Activity: Without the images, write out the entries word for word.

[Opening Dataset records section]

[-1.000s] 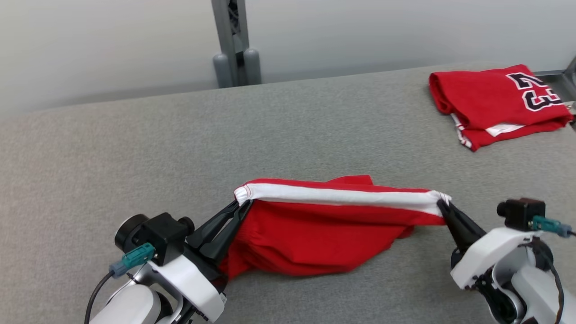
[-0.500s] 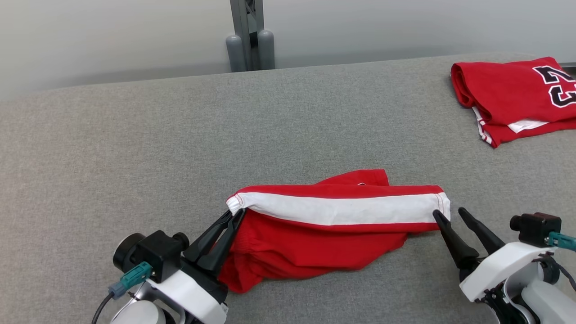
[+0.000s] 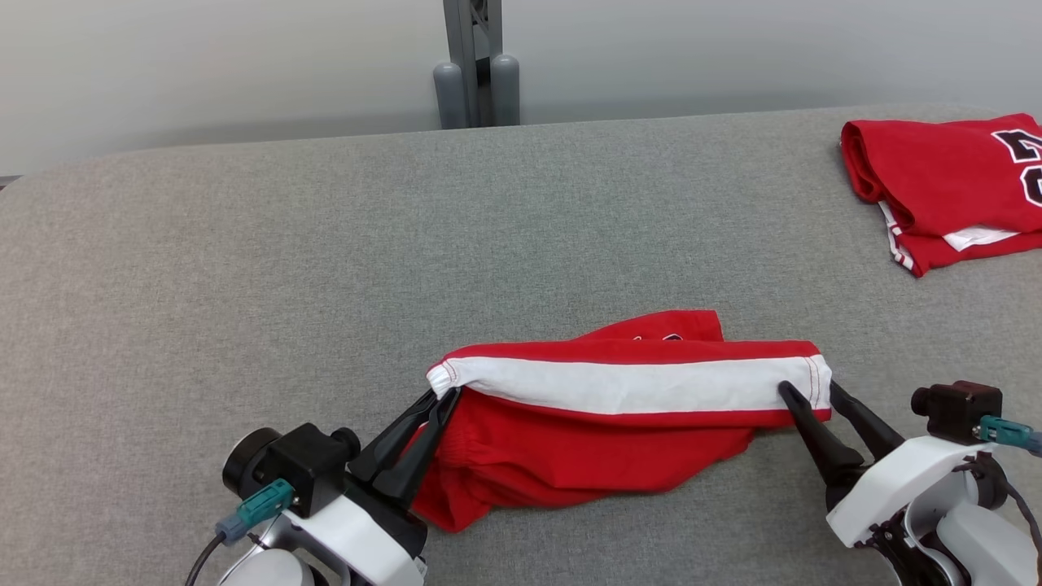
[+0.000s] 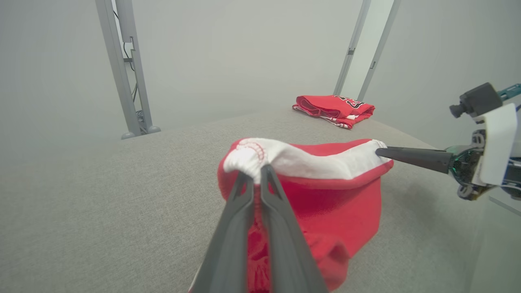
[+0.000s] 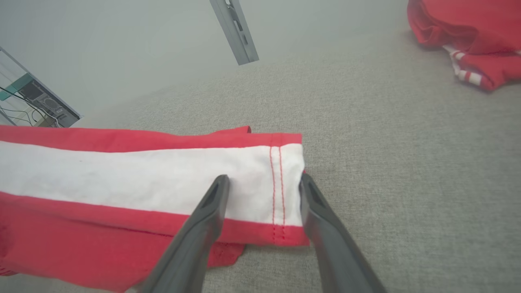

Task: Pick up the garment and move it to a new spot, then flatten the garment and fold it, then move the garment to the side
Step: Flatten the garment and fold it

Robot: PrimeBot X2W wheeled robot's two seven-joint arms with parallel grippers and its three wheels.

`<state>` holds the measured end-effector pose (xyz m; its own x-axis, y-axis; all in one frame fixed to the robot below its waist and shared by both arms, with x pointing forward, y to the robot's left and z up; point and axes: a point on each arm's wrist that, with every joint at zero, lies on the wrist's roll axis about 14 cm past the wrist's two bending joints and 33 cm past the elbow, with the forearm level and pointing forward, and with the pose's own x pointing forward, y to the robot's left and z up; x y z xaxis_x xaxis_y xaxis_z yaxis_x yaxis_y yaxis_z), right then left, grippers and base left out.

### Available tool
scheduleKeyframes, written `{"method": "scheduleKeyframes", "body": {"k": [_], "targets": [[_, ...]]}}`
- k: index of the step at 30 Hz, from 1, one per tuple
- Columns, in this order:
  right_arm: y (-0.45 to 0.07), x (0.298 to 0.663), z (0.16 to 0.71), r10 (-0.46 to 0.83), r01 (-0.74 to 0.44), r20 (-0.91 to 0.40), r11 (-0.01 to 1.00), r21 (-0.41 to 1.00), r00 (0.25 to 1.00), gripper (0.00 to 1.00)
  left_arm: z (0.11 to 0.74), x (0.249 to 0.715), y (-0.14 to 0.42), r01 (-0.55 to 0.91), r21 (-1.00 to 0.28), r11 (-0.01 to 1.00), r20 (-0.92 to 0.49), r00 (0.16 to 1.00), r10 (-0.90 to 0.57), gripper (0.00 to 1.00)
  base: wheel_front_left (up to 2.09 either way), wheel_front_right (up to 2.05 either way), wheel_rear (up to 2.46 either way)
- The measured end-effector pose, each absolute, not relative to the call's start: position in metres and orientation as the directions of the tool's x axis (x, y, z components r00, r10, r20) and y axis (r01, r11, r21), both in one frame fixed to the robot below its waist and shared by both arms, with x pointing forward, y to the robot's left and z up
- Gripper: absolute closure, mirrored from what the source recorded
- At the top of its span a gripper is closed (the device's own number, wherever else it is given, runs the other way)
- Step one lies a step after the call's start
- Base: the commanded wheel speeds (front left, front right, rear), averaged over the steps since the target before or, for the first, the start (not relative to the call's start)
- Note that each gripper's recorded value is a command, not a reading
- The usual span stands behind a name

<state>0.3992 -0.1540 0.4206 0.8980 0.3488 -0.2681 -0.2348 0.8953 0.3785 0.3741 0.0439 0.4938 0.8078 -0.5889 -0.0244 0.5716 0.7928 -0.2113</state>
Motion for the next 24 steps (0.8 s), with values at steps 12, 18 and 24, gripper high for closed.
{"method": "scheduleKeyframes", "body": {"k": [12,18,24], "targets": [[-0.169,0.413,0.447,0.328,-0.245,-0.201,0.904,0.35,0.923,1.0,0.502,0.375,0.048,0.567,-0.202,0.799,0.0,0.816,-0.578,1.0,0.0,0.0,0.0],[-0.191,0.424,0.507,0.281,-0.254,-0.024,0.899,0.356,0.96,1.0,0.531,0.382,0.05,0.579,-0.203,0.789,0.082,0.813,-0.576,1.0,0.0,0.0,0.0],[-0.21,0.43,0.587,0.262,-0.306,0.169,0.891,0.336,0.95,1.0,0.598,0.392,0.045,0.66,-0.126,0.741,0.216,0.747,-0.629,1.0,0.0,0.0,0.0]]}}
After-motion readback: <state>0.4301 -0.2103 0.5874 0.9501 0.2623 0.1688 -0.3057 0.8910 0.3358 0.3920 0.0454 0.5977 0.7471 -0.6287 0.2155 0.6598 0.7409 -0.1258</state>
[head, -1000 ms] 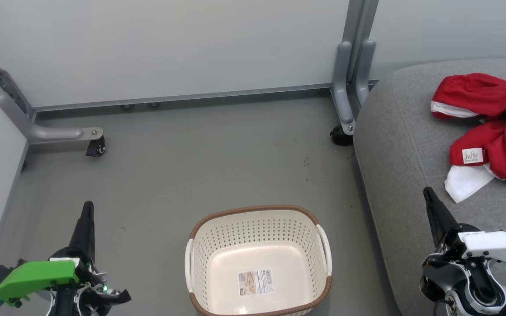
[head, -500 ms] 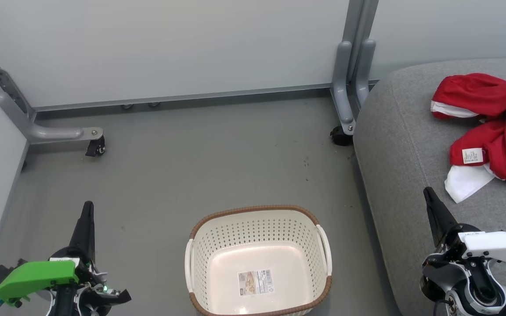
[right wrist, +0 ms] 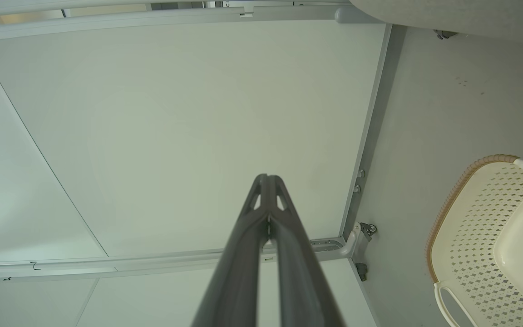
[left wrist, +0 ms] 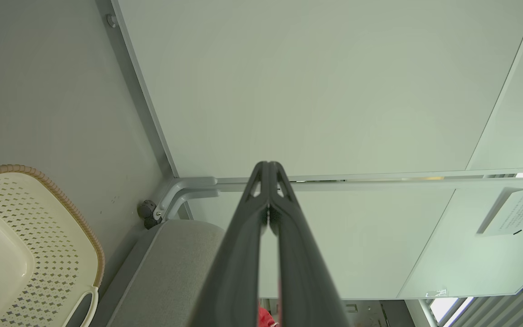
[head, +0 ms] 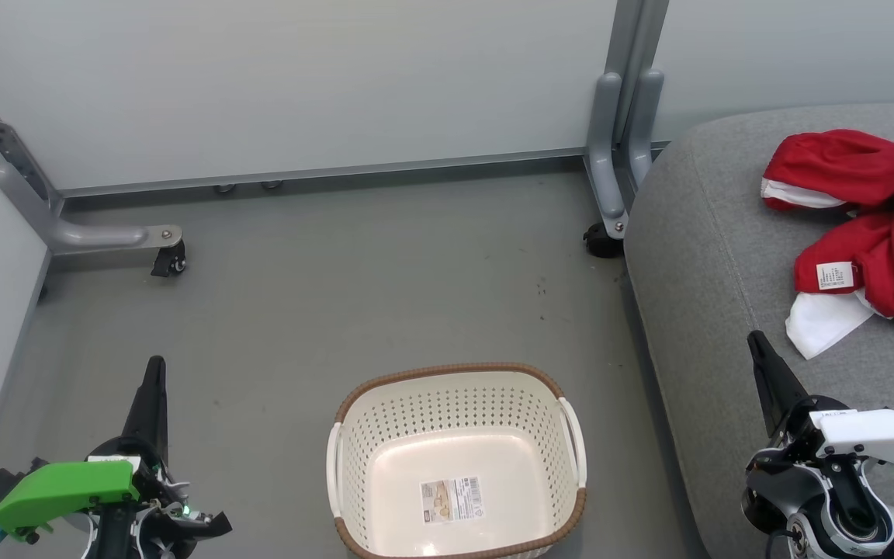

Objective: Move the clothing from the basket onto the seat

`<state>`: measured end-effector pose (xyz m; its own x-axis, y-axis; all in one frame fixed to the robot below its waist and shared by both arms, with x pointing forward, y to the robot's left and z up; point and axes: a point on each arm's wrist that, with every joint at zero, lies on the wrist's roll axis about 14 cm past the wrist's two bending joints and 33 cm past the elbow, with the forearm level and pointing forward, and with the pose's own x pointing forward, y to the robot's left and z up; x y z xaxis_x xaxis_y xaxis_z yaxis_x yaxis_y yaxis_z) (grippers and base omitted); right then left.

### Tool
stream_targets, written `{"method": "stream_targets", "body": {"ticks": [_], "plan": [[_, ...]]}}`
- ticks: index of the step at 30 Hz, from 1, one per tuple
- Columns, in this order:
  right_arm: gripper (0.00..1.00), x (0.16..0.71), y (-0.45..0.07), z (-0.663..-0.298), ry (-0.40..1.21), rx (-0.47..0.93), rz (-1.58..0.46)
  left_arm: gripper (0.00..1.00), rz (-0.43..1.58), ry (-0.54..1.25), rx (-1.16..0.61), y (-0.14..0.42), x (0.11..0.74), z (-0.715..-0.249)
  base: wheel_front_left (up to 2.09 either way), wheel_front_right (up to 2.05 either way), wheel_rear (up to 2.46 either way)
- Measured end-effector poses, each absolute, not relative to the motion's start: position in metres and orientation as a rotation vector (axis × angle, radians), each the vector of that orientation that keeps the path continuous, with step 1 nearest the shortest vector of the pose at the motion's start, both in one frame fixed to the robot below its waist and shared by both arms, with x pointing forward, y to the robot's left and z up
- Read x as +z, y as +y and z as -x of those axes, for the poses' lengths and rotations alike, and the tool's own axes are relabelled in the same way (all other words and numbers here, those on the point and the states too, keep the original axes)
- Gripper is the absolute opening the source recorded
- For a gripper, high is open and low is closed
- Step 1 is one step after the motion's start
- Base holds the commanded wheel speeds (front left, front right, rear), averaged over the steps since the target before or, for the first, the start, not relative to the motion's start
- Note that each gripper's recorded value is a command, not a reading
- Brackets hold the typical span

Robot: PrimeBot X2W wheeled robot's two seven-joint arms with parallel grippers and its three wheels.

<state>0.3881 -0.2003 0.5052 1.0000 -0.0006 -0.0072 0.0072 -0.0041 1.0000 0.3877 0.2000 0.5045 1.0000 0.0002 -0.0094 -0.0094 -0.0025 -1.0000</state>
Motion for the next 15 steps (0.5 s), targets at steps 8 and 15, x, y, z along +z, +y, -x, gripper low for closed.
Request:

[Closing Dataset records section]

Solution for this task:
[-1.000s] 
[-0.500s] 
[+0.000s] 
[+0.000s] 
[+0.000s] 

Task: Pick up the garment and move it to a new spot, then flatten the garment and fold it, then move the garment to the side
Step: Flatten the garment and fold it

Robot: PrimeBot X2W wheeled robot's two seven-joint arms with parallel grippers and its three wheels.

`<state>` holds the measured end-effector pose (xyz m; its own x-axis, y-axis; all in one frame fixed to the robot below its waist and shared by both arms, with x pointing forward, y to the robot's left and z up; point and axes: a point on each arm's wrist that, with every joint at zero, lies on the wrist's roll axis about 14 cm past the wrist's two bending joints and 33 cm past the elbow, with the forearm level and pointing forward, and with the pose's own x pointing forward, y to the robot's left and z up; x y z xaxis_x xaxis_y xaxis_z yaxis_x yaxis_y yaxis_z), right then left, grippers and base left out.

### Available tool
scheduleKeyframes, written `{"method": "scheduleKeyframes", "body": {"k": [_], "targets": [[_, ...]]}}`
- k: index of the step at 30 Hz, from 1, one per tuple
- Columns, in this order:
  right_arm: y (-0.45 to 0.07), x (0.298 to 0.663), z (0.16 to 0.71), r10 (-0.46 to 0.83), r01 (-0.74 to 0.44), r20 (-0.91 to 0.40), r11 (-0.01 to 1.00), r21 (-0.41 to 1.00), r00 (0.25 to 1.00), gripper (0.00 to 1.00)
  left_arm: z (0.11 to 0.74), x (0.249 to 0.715), y (-0.14 to 0.42), r01 (-0.55 to 0.91), r21 (-1.00 to 0.28), r11 (-0.01 to 1.00), r20 (-0.92 to 0.49), r00 (0.16 to 1.00), r10 (-0.90 to 0.57), gripper (0.00 to 1.00)
  base: wheel_front_left (up to 2.09 either way), wheel_front_right (up to 2.05 either way), wheel_rear (up to 2.46 either way)
- The measured end-effector pose, each absolute, not relative to the call's start: position in metres and orientation as the directions of the tool's x axis (x, y, z components r00, r10, r20) and y axis (r01, r11, r21), both in one frame fixed to the robot below its waist and shared by both arms, with x pointing forward, y to the robot's left and z up
- Gripper: absolute closure, mirrored from what the source recorded
- At the top of its span a gripper is closed (the device's own number, wherever else it is given, runs the other way)
- Step one lies a step after the call's start
- Base: the commanded wheel speeds (front left, front right, rear), averaged over the steps since the target before or, for the first, the start (not relative to the call's start)
- Note that each gripper's recorded value is a command, not a reading
- The usual span stands behind a name

<state>0.3992 -0.1540 0.4206 0.8980 0.3488 -0.2681 -0.2348 0.8953 0.3785 0.3741 0.0439 0.4938 0.8078 -0.5889 -0.0244 0.5716 0.7928 -0.2113</state>
Motion for the next 24 steps (0.8 s), with values at steps 12, 18 and 24, gripper high for closed.
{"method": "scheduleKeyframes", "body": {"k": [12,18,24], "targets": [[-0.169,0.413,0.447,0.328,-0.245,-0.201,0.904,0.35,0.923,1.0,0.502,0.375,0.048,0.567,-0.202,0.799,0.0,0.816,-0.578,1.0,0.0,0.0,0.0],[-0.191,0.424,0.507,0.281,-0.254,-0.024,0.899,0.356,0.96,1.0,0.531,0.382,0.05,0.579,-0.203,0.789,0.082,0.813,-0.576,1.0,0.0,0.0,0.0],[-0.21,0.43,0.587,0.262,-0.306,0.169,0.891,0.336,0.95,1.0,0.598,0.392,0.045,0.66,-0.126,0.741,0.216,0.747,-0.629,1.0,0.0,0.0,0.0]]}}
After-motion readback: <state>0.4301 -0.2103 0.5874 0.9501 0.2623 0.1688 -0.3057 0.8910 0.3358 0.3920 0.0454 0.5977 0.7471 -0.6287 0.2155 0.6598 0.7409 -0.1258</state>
[head, -1000 ms] 
[head, -500 ms] 
[right wrist, +0 ms] 
[left wrist, +0 ms] 
[head, +0 ms] 

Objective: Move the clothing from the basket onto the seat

`<state>`: measured end-effector pose (xyz m; its own x-axis, y-axis; all in one frame fixed to the robot below its waist and shared by both arms, with x pointing forward, y to the robot's left and z up; point and axes: a point on each arm's wrist that, with every joint at zero, lies on the wrist's roll axis about 14 cm past the wrist's two bending joints and 33 cm past the elbow, with the forearm level and pointing forward, and with the pose's own x pointing forward, y to the robot's left and z up; x y z xaxis_x xaxis_y xaxis_z yaxis_x yaxis_y yaxis_z) (grippers and base omitted); right then left.

### Tool
stream_targets, written `{"method": "stream_targets", "body": {"ticks": [_], "plan": [[_, ...]]}}`
- ticks: index of the step at 30 Hz, from 1, one per tuple
- Columns, in this order:
  right_arm: gripper (0.00..1.00), x (0.16..0.71), y (-0.45..0.07), z (-0.663..-0.298), ry (-0.40..1.21), rx (-0.47..0.93), rz (-1.58..0.46)
  left_arm: gripper (0.00..1.00), rz (-0.43..1.58), ry (-0.54..1.25), rx (-1.16..0.61), y (-0.14..0.42), x (0.11..0.74), z (-0.715..-0.249)
  base: wheel_front_left (up to 2.09 either way), wheel_front_right (up to 2.05 either way), wheel_rear (up to 2.46 either way)
- Measured end-effector poses, each absolute, not relative to the motion's start: position in metres and orientation as a rotation vector (axis × angle, radians), each the vector of that orientation that keeps the path continuous, with step 1 nearest the shortest vector of the pose at the motion's start, both in one frame fixed to the robot below its waist and shared by both arms, with x pointing forward, y to the robot's left and z up
- Read x as +z, y as +y and z as -x of those axes, for the poses' lengths and rotations alike, and the tool's own axes are relabelled in the same way (all other words and numbers here, those on the point and the states too, keep the original axes)
- Gripper is the absolute opening the source recorded
- For a gripper, high is open and low is closed
- Step 1 is one step after the motion's start
- Base holds the commanded wheel speeds (front left, front right, rear), averaged over the steps since the target before or, for the first, the start, not relative to the motion's start
- Note that each gripper's recorded value is a command, not a reading
- Brackets hold the typical span

Robot: PrimeBot X2W wheeled robot's two seven-joint arms with parallel grippers and its three wheels.

<state>0.3881 -0.2003 0.5052 1.0000 -0.0006 -0.0072 0.0072 -0.0041 1.0000 0.3877 0.2000 0.5045 1.0000 0.0002 -0.0094 -0.0094 -0.0025 -1.0000</state>
Motion for the next 15 steps (0.5 s), targets at steps 8 and 15, x, y, z along +z, +y, -x, gripper low for closed.
Request:

The exercise requires no further answer.